What to do. Transcribe the data below in full, exactly.

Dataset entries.
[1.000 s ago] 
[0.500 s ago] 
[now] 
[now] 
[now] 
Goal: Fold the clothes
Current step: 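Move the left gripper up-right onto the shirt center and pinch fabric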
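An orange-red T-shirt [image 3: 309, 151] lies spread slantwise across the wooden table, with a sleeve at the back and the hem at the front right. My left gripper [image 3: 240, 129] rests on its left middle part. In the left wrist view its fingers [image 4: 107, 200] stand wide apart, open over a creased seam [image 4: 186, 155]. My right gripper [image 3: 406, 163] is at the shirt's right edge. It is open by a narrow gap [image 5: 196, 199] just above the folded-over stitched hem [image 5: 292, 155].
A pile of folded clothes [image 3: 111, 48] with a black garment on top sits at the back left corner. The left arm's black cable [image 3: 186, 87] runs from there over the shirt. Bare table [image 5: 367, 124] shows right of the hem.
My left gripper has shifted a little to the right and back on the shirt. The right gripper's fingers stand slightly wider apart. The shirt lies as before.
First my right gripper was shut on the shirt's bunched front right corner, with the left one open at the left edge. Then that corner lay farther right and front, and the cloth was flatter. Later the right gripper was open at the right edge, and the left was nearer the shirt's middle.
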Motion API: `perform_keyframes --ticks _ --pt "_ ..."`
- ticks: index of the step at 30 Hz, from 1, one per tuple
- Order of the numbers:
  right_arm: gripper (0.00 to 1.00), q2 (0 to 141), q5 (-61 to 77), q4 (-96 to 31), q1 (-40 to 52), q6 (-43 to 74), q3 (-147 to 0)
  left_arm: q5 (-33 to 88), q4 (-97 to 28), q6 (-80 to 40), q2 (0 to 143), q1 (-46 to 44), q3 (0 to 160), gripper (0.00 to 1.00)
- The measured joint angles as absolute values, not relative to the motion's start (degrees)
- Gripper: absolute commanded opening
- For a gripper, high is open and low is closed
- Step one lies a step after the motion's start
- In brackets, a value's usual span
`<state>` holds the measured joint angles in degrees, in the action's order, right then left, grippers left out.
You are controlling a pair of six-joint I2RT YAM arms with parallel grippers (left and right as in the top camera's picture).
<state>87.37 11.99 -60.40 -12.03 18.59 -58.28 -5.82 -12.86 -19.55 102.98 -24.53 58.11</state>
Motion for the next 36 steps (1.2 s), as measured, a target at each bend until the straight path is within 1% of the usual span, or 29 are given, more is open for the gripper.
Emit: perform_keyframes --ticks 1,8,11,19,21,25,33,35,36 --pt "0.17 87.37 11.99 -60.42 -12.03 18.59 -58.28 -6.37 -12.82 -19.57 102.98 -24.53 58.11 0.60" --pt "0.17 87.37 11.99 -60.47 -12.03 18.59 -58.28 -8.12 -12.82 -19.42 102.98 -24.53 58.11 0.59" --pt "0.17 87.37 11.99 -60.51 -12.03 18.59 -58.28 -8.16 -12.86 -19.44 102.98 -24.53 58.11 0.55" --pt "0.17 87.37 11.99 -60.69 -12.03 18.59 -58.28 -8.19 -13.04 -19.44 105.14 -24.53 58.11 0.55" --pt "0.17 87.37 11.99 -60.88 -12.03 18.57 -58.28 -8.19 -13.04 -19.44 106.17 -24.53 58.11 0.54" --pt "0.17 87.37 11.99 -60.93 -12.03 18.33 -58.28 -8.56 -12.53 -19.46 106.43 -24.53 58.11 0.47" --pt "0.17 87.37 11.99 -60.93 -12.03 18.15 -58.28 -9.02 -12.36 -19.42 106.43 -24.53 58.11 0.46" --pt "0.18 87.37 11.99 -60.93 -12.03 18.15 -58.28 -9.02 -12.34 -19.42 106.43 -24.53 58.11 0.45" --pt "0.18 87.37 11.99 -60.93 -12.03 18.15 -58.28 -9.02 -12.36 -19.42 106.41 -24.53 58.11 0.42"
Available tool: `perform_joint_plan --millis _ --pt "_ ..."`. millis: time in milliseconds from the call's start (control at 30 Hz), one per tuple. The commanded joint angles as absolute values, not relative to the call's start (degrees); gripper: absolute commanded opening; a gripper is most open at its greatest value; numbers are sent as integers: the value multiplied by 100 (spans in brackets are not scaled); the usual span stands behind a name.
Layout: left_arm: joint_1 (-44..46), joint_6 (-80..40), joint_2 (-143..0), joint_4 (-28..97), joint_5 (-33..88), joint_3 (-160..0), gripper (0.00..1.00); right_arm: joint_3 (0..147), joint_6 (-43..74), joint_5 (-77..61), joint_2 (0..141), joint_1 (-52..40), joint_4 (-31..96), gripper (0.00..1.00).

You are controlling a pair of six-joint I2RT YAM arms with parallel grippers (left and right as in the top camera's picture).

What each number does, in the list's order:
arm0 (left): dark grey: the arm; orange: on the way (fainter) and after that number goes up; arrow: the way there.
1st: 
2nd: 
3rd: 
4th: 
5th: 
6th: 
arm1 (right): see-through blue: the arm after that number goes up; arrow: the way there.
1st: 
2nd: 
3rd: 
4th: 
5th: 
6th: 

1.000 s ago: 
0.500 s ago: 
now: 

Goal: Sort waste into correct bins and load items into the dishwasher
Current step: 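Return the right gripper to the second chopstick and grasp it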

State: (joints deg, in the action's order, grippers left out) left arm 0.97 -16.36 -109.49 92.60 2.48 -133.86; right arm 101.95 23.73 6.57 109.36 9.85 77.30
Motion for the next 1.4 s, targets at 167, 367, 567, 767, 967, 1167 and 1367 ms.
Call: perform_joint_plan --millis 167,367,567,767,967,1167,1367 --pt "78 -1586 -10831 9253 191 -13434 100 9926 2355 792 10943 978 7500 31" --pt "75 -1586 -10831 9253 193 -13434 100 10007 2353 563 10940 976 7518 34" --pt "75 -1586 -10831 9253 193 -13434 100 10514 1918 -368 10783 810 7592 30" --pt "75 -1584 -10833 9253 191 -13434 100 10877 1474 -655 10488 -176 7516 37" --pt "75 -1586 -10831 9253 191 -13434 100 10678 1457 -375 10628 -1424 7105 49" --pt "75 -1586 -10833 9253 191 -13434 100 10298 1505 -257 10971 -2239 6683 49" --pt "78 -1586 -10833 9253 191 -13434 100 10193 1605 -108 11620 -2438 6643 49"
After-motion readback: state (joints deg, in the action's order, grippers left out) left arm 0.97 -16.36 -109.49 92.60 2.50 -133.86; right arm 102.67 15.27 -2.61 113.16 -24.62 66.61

Result of the task.
[1.000 s ago] 
[0.500 s ago] 
[now] 
[now] 
[now] 
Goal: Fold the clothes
Current step: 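Move the left gripper up-right onto the shirt center and pinch fabric
An orange-red T-shirt [image 3: 309, 151] lies spread slantwise across the wooden table, with a sleeve at the back and the hem at the front right. My left gripper [image 3: 240, 129] rests on its left middle part. In the left wrist view its fingers [image 4: 107, 200] stand wide apart, open over a creased seam [image 4: 186, 155]. My right gripper [image 3: 406, 163] is at the shirt's right edge. It is open by a narrow gap [image 5: 196, 199] just above the folded-over stitched hem [image 5: 292, 155].
A pile of folded clothes [image 3: 111, 48] with a black garment on top sits at the back left corner. The left arm's black cable [image 3: 186, 87] runs from there over the shirt. Bare table [image 5: 367, 124] shows right of the hem.
My left gripper has shifted a little to the right and back on the shirt. The right gripper's fingers stand slightly wider apart. The shirt lies as before.
First my right gripper was shut on the shirt's bunched front right corner, with the left one open at the left edge. Then that corner lay farther right and front, and the cloth was flatter. Later the right gripper was open at the right edge, and the left was nearer the shirt's middle.
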Motion API: `perform_keyframes --ticks _ --pt "_ ..."`
- ticks: index of the step at 30 Hz, from 1, one per tuple
- Order of the numbers:
  right_arm: gripper (0.00 to 1.00), q2 (0 to 141), q5 (-61 to 77), q4 (-96 to 31), q1 (-40 to 52), q6 (-43 to 74), q3 (-147 to 0)
  left_arm: q5 (-33 to 88), q4 (-97 to 28), q6 (-80 to 40), q2 (0 to 143), q1 (-46 to 44), q3 (0 to 160), gripper (0.00 to 1.00)
- The measured joint angles as absolute values, not relative to the motion's start (degrees)
- Gripper: absolute commanded opening
- For a gripper, high is open and low is closed
- Step one lies a step after the motion's start
- In brackets, a value's usual span
`<state>` holds the measured joint angles in degrees, in the action's order, right then left, grippers left out.
You are controlling a pair of six-joint I2RT YAM arms with parallel grippers (left and right as in the top camera's picture).
<state>87.37 11.99 -60.40 -12.03 18.59 -58.28 -5.82 -12.86 -19.55 102.98 -24.53 58.11</state>
Motion for the next 36 steps (1.2 s), as measured, a target at each bend until the straight path is within 1% of the usual span, or 29 are given, more is open for the gripper.
Emit: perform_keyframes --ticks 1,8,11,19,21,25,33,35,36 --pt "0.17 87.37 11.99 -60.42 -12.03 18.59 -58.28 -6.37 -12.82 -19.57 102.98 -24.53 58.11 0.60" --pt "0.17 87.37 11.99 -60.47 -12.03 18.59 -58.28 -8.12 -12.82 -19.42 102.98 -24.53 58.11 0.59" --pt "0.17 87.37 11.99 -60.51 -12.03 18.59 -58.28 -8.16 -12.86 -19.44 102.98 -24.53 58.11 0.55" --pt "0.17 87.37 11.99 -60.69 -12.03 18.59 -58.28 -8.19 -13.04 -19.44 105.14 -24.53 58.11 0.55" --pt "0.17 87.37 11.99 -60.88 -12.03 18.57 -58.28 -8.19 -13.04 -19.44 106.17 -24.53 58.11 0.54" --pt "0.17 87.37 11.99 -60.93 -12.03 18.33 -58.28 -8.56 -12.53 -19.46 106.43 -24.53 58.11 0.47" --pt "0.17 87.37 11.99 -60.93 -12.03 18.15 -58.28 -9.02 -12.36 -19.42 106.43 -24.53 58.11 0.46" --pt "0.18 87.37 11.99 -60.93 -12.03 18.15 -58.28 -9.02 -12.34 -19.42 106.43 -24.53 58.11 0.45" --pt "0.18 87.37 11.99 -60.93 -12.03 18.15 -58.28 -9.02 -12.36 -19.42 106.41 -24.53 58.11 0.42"
Available tool: `perform_joint_plan --millis _ --pt "_ ..."`. millis: time in milliseconds from the call's start (control at 30 Hz), one per tuple. The commanded joint angles as absolute values, not relative to the call's start (degrees); gripper: absolute commanded opening; a gripper is most open at its greatest value; numbers are sent as integers: the value multiplied by 100 (spans in brackets are not scaled); the usual span stands behind a name.
Layout: left_arm: joint_1 (-44..46), joint_6 (-80..40), joint_2 (-143..0), joint_4 (-28..97), joint_5 (-33..88), joint_3 (-160..0), gripper (0.00..1.00); right_arm: joint_3 (0..147), joint_6 (-43..74), joint_5 (-77..61), joint_2 (0..141), joint_1 (-52..40), joint_4 (-31..96), gripper (0.00..1.00).

You are controlling a pair of six-joint I2RT YAM arms with parallel grippers (left and right as in the top camera's picture).

What each number does, in the list's order:
arm0 (left): dark grey: the arm; orange: on the way (fainter) and after that number goes up; arrow: the way there.
1st: 
2nd: 
3rd: 
4th: 
5th: 
6th: 
arm1 (right): see-through blue: the arm after that number goes up; arrow: the way there.
1st: 
2nd: 
3rd: 
4th: 
5th: 
6th: 

1.000 s ago: 
0.500 s ago: 
now: 

Goal: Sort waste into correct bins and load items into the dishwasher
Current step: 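Return the right gripper to the second chopstick and grasp it
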
State: (joints deg, in the action's order, grippers left out) left arm 0.97 -16.36 -109.49 92.60 2.48 -133.86; right arm 101.95 23.73 6.57 109.36 9.85 77.30
Motion for the next 1.4 s, targets at 167, 367, 567, 767, 967, 1167 and 1367 ms.
Call: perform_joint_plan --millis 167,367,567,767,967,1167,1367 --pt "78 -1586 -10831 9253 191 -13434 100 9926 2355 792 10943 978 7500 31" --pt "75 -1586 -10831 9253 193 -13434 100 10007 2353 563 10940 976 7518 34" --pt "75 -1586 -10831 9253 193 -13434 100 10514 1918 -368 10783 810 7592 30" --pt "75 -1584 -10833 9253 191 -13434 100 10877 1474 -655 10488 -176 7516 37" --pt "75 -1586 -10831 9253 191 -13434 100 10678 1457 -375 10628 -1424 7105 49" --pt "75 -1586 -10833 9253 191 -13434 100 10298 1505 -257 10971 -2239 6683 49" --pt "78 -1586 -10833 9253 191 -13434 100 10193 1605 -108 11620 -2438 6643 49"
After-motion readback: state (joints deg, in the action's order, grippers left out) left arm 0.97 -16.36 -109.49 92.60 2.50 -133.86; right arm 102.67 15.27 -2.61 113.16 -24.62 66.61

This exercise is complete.